- TASK DESCRIPTION:
No pictures belong in the copy. Retype exactly, and only, the stretch of lines below from the one with "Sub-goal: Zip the" through the one with "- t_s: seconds".

══ EXERCISE MATERIALS

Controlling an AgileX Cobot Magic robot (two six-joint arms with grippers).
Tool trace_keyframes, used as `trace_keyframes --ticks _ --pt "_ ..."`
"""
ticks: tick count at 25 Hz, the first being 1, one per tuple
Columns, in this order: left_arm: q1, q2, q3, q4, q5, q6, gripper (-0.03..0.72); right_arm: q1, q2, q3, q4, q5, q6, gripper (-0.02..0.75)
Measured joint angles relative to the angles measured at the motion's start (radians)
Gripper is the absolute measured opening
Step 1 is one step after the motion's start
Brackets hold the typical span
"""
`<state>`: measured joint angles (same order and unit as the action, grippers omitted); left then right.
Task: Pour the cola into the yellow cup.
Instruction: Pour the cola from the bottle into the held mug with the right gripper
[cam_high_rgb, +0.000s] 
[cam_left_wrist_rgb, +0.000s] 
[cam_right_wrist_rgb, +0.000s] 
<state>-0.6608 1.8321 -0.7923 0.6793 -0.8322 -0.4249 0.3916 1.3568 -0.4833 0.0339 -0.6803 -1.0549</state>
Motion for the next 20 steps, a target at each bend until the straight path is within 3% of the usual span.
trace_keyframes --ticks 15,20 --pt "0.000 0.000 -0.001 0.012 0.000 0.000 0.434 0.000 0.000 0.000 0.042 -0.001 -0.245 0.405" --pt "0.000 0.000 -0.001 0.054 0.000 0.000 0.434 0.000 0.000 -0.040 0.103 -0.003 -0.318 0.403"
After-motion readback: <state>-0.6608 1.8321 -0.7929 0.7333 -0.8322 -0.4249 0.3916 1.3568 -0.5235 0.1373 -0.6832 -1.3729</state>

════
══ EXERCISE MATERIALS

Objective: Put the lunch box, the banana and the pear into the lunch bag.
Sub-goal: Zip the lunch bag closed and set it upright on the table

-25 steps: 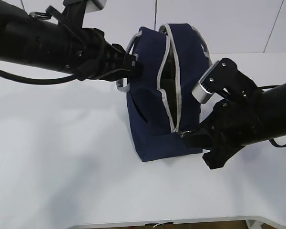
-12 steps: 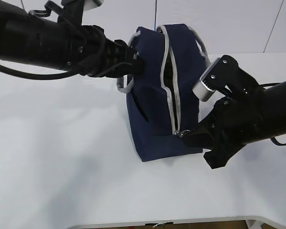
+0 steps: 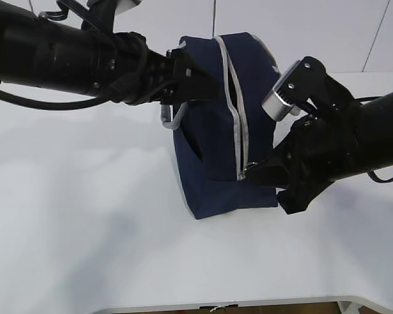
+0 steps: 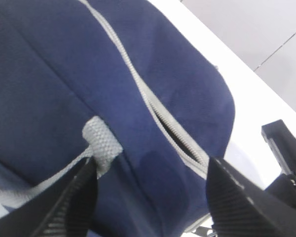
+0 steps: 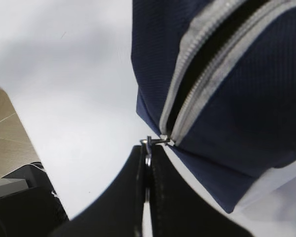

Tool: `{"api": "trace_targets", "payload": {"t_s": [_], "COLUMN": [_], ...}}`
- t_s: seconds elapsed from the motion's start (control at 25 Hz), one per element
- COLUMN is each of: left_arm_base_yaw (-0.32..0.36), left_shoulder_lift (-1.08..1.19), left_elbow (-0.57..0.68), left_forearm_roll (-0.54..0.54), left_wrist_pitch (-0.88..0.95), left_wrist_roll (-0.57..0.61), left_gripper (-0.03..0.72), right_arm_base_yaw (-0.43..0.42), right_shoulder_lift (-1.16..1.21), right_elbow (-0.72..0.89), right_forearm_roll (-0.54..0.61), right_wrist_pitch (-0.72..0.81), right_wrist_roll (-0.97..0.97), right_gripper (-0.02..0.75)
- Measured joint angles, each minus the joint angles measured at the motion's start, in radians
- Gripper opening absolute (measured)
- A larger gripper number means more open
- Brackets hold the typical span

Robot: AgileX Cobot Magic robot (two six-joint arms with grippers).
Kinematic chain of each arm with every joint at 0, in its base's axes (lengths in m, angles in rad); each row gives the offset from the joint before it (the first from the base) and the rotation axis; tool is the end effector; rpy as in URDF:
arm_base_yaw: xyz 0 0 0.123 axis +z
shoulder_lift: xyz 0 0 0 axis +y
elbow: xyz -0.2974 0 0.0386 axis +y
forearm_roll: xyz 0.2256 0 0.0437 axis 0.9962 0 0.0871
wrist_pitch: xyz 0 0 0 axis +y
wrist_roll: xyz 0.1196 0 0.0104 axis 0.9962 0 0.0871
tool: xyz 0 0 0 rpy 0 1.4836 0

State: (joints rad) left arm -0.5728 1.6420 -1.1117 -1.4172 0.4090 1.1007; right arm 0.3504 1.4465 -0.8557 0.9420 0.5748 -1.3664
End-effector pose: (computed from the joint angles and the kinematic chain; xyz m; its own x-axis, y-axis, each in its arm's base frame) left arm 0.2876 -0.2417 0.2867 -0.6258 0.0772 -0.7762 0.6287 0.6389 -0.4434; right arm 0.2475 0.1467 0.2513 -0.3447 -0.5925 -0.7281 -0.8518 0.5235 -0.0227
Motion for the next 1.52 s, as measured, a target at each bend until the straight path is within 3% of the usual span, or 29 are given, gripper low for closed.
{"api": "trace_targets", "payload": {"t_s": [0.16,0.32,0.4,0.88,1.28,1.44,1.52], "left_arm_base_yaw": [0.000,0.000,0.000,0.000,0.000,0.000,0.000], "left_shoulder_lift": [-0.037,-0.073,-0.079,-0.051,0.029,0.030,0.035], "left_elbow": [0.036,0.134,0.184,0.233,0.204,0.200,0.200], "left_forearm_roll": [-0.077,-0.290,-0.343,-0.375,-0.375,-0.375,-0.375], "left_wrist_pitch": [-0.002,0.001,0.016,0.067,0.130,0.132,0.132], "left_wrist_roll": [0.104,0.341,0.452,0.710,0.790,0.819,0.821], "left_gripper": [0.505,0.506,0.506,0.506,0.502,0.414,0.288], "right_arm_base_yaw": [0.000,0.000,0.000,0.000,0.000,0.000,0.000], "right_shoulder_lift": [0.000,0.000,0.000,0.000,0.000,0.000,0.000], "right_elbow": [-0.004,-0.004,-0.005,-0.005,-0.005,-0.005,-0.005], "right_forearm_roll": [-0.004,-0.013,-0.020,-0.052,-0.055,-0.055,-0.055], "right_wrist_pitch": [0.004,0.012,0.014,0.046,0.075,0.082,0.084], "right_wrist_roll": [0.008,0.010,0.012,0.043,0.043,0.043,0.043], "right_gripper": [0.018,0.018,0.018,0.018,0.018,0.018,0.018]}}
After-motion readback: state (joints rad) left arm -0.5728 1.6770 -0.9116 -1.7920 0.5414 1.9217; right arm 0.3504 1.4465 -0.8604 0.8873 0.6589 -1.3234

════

- RESULT FOR THIS TASK:
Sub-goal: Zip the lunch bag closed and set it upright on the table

-25 steps: 
-12 steps: 
+0 steps: 
+0 steps: 
+0 steps: 

Tool: `{"api": "trace_targets", "payload": {"t_s": [_], "COLUMN": [_], ...}}`
- t_s: seconds elapsed from the motion's start (control at 25 Hz), one per element

What appears above is the complete answer.